O cabelo colorido e algumas tatuagens até deram certo, mas o resto... kkkk
Mas foi um ano muito especial. Sinto que cresci muito, comparado ao ano passado, e sinto que ainda estou crescendo. Estou aprendendo a lidar com as primeiras frustrações da vida de jovem adulta, tipo pensar em emprego, estágio, carreira, faturas do cartão, essas chatices. Estou tendo que aprender a lidar com a frustração que é ter que deixar seus hobbies e paixões de lado pra focar em coisas que parecem tão mais urgentes, como as que citei anteriormente. E agora, pros meus 22 anos, quero aprender a me conectar comigo mesma de novo, em meio ao caos. Recuperar a parte de mim que sinto que estou perdendo aos poucos. A parte de mim que adorava desenhar e passava noites viradas desenhando e desenhando, ou assistindo vários filmes, lendo livros, jogando jogos, ou fazendo algum DIY. Quero isso de volta. Faz muita falta.

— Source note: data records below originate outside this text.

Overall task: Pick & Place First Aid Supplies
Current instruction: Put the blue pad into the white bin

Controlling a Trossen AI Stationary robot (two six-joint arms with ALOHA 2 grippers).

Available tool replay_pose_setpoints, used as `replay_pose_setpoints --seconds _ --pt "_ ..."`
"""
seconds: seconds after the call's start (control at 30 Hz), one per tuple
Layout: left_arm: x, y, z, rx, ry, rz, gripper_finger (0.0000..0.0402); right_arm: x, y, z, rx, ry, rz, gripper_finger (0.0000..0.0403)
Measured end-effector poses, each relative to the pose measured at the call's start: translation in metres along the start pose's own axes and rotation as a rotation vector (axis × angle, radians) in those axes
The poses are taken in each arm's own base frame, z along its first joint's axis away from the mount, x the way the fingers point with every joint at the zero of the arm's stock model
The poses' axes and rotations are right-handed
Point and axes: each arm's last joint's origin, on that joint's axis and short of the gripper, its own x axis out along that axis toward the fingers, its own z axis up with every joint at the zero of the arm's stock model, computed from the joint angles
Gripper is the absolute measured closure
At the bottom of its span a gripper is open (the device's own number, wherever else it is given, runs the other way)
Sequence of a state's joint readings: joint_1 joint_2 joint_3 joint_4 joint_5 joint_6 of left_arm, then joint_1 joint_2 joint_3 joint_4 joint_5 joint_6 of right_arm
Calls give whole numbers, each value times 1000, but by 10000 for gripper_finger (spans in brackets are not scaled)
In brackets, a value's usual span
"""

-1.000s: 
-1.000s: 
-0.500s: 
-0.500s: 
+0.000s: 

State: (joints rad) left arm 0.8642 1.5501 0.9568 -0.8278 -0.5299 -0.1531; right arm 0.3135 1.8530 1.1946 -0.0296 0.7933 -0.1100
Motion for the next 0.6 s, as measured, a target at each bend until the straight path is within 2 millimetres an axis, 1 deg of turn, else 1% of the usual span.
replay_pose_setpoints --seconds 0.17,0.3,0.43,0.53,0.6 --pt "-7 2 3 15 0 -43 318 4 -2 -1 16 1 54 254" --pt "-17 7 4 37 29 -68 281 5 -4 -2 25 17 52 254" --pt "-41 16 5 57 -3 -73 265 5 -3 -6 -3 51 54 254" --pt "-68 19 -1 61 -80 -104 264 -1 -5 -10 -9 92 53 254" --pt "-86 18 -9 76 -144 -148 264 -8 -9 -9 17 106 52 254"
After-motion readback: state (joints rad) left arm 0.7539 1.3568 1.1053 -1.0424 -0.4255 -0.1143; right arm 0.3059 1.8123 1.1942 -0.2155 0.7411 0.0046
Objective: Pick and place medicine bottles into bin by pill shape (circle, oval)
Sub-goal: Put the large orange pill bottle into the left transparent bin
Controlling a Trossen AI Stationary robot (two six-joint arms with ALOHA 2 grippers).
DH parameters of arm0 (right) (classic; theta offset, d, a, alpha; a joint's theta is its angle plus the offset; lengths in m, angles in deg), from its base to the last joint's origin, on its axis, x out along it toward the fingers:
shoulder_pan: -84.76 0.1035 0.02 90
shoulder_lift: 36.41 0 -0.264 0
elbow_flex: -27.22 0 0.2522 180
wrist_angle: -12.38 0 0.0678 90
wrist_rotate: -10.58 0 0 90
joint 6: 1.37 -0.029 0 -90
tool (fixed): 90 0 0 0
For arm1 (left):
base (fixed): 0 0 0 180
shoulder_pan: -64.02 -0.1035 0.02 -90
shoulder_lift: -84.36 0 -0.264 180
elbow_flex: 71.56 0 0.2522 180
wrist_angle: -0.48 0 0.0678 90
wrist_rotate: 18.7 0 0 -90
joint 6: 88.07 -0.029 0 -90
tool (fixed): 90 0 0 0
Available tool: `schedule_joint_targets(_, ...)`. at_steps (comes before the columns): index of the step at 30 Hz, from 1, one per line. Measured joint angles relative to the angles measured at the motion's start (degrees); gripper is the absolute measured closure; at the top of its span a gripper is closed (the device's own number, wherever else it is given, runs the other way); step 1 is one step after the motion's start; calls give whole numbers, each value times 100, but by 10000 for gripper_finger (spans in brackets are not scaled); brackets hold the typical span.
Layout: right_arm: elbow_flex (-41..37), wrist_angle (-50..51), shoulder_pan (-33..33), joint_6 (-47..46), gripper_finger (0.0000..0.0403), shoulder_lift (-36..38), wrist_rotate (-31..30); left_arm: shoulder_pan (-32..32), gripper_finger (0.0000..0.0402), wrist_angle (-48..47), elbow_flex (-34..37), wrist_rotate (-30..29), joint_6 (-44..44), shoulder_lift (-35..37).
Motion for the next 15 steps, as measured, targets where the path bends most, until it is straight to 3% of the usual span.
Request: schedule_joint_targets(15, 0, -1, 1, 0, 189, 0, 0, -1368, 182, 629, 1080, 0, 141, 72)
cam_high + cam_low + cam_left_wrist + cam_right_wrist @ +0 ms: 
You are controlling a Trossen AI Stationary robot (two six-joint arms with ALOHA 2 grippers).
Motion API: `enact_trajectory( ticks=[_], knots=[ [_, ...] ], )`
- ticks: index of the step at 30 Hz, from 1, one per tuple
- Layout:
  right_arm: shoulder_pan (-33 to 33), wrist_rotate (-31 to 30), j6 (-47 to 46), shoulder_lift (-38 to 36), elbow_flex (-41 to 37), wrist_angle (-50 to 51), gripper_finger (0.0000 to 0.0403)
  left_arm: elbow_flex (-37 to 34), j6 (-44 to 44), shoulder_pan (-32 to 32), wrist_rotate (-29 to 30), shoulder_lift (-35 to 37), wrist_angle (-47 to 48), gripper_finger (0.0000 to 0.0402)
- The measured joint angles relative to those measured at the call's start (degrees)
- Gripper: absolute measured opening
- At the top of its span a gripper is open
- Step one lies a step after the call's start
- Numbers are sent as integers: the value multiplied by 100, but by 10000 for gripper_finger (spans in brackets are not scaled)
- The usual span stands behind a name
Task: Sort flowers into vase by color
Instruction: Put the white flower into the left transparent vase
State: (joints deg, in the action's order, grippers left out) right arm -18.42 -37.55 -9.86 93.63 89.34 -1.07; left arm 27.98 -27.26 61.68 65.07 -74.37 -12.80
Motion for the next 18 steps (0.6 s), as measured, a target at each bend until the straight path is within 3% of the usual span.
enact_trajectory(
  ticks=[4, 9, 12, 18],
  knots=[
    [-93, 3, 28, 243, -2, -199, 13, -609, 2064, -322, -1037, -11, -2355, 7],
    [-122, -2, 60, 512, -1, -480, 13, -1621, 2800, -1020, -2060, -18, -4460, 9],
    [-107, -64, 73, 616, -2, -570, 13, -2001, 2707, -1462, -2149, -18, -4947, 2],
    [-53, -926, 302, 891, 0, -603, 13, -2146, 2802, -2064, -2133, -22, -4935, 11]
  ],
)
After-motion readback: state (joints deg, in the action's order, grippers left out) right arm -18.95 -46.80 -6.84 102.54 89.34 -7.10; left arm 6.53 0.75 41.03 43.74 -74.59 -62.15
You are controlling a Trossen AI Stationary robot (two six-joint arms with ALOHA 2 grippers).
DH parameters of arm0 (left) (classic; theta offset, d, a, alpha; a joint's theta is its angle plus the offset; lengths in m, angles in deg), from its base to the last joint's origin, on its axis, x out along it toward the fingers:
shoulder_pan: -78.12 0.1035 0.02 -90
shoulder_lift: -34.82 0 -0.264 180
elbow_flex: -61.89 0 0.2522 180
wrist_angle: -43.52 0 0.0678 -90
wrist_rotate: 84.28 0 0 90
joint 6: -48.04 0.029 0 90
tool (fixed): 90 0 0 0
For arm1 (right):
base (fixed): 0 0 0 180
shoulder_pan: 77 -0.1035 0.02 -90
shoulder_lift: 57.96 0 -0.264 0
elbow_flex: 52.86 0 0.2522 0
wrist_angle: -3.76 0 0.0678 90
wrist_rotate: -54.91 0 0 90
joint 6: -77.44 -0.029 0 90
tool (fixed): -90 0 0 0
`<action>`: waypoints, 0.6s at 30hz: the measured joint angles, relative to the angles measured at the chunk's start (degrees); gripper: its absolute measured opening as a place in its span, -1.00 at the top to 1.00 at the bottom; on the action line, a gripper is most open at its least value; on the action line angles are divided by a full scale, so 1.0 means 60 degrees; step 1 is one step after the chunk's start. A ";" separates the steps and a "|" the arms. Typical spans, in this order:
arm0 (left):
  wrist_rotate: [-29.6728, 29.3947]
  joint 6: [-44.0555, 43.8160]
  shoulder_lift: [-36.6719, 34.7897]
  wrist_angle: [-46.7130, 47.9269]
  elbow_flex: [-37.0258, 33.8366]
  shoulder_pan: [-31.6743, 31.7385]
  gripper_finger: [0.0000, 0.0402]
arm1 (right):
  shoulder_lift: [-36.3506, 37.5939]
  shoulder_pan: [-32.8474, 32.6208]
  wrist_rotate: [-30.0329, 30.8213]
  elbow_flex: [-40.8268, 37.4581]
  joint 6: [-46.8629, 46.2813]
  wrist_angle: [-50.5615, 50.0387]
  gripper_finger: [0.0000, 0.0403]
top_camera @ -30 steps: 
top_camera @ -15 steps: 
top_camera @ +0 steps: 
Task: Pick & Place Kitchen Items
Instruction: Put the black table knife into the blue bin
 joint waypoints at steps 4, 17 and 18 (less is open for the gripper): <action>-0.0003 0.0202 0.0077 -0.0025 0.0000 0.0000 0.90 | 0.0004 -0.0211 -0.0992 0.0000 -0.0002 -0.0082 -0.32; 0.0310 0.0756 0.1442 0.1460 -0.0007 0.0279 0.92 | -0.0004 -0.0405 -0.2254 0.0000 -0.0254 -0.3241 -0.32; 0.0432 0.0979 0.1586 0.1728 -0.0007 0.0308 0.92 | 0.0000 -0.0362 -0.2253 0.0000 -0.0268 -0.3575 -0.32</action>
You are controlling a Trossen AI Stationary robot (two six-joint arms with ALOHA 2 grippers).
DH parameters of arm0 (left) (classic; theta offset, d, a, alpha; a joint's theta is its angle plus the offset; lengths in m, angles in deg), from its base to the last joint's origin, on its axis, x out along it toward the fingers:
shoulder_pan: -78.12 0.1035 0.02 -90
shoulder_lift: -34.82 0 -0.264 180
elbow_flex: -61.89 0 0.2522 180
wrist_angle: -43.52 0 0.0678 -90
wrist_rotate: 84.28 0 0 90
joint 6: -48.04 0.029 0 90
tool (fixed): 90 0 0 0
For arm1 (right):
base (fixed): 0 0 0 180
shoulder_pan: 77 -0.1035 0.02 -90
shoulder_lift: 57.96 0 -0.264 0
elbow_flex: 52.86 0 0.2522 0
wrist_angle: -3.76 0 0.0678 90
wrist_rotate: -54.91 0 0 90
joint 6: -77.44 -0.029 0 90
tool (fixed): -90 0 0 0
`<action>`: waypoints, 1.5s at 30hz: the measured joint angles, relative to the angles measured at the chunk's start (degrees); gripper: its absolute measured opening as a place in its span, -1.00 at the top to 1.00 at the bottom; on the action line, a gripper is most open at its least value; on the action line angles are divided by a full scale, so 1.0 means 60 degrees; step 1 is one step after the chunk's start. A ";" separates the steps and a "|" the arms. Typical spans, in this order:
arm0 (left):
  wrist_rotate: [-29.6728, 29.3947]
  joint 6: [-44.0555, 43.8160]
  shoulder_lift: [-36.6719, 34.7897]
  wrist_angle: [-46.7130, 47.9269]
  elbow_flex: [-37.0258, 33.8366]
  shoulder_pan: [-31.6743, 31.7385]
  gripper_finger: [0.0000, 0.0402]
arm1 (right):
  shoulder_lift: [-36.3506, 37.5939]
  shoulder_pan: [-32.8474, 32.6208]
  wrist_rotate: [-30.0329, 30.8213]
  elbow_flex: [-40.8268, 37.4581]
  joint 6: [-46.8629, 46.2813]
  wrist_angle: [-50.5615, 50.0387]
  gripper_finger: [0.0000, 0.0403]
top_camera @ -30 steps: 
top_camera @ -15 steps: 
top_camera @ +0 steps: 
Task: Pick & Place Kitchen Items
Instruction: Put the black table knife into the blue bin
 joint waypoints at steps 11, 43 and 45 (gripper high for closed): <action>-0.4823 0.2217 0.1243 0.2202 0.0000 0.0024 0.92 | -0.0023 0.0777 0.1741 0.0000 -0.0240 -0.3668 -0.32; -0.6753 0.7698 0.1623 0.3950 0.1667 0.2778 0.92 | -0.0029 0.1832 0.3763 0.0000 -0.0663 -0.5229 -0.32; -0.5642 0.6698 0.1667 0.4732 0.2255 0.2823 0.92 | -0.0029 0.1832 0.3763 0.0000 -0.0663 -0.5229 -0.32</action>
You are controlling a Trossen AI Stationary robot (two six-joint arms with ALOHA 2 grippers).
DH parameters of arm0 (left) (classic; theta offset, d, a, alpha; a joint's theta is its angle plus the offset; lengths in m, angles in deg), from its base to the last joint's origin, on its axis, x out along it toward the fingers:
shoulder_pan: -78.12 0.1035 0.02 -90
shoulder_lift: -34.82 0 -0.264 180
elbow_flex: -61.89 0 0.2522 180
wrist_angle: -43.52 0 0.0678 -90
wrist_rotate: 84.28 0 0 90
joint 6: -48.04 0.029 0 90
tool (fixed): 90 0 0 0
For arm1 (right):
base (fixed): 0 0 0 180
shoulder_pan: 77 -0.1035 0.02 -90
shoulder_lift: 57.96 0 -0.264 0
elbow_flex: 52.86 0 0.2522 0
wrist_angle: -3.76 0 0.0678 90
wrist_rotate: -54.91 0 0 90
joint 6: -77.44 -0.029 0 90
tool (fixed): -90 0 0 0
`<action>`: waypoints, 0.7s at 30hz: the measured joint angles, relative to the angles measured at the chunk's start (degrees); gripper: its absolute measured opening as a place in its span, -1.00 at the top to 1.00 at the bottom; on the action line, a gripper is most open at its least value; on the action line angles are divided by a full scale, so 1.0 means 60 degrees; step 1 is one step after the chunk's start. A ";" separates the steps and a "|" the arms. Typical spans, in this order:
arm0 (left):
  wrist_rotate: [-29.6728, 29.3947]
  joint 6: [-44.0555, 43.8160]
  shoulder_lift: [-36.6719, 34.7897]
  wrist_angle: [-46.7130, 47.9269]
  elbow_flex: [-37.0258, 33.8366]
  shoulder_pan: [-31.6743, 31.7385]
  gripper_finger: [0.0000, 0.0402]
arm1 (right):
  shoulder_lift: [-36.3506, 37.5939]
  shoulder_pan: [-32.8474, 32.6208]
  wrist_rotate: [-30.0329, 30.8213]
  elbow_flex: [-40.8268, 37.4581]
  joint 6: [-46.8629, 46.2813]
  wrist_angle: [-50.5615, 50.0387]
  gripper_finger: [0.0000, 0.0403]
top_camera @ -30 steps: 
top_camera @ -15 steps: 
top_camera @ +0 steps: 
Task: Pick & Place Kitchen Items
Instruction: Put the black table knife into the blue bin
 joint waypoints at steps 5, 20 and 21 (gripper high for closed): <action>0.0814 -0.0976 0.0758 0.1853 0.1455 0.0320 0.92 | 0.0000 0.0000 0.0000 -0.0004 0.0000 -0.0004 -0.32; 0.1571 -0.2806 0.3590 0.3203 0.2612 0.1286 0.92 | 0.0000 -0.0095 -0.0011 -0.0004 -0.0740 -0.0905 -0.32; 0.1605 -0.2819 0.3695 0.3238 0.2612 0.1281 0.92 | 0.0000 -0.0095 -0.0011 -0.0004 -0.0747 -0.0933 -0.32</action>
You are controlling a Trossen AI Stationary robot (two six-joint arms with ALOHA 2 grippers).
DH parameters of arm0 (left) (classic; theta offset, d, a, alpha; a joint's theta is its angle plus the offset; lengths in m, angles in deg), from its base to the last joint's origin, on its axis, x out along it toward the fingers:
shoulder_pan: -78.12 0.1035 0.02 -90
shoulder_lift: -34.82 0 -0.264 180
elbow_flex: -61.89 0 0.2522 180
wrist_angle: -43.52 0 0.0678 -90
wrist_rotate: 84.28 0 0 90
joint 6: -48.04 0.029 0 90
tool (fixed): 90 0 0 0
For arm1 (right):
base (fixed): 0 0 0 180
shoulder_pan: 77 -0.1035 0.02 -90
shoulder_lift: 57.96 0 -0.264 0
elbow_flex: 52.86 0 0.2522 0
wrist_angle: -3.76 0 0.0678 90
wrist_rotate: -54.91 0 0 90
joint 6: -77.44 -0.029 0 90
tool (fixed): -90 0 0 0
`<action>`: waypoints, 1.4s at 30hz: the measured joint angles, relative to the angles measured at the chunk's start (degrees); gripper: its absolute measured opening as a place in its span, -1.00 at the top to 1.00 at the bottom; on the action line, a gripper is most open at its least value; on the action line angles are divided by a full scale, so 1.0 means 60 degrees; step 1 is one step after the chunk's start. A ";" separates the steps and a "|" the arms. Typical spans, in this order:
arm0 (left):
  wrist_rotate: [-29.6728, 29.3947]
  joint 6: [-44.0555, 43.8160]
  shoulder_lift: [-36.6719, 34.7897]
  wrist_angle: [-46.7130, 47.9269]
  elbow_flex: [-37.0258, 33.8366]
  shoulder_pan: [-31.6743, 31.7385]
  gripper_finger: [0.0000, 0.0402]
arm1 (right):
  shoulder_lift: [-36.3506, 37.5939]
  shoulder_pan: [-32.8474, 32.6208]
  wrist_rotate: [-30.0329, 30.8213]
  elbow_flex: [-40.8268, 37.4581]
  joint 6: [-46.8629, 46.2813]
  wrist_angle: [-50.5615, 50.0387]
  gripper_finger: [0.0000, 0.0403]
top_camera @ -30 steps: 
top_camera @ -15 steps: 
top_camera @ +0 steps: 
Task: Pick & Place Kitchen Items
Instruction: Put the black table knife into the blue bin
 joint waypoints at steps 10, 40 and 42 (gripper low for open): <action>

Apesar de oficialmente serem meus 22, tecnicamente a pandemia não contou como anos úteis (fonte: minha cabeça), então tecnicamente, estou fazendo 20 anos! :D
Mas pior que eu realmente me sinto mais com 20 do que com 22. Então meus 21 serão ano que vem. Quem sabe as previsões da Carol de 13 anos ainda virem realidade? (Tirando a parte de morar em cidade grande. Prefiro traficar do que ir pra São Paulo).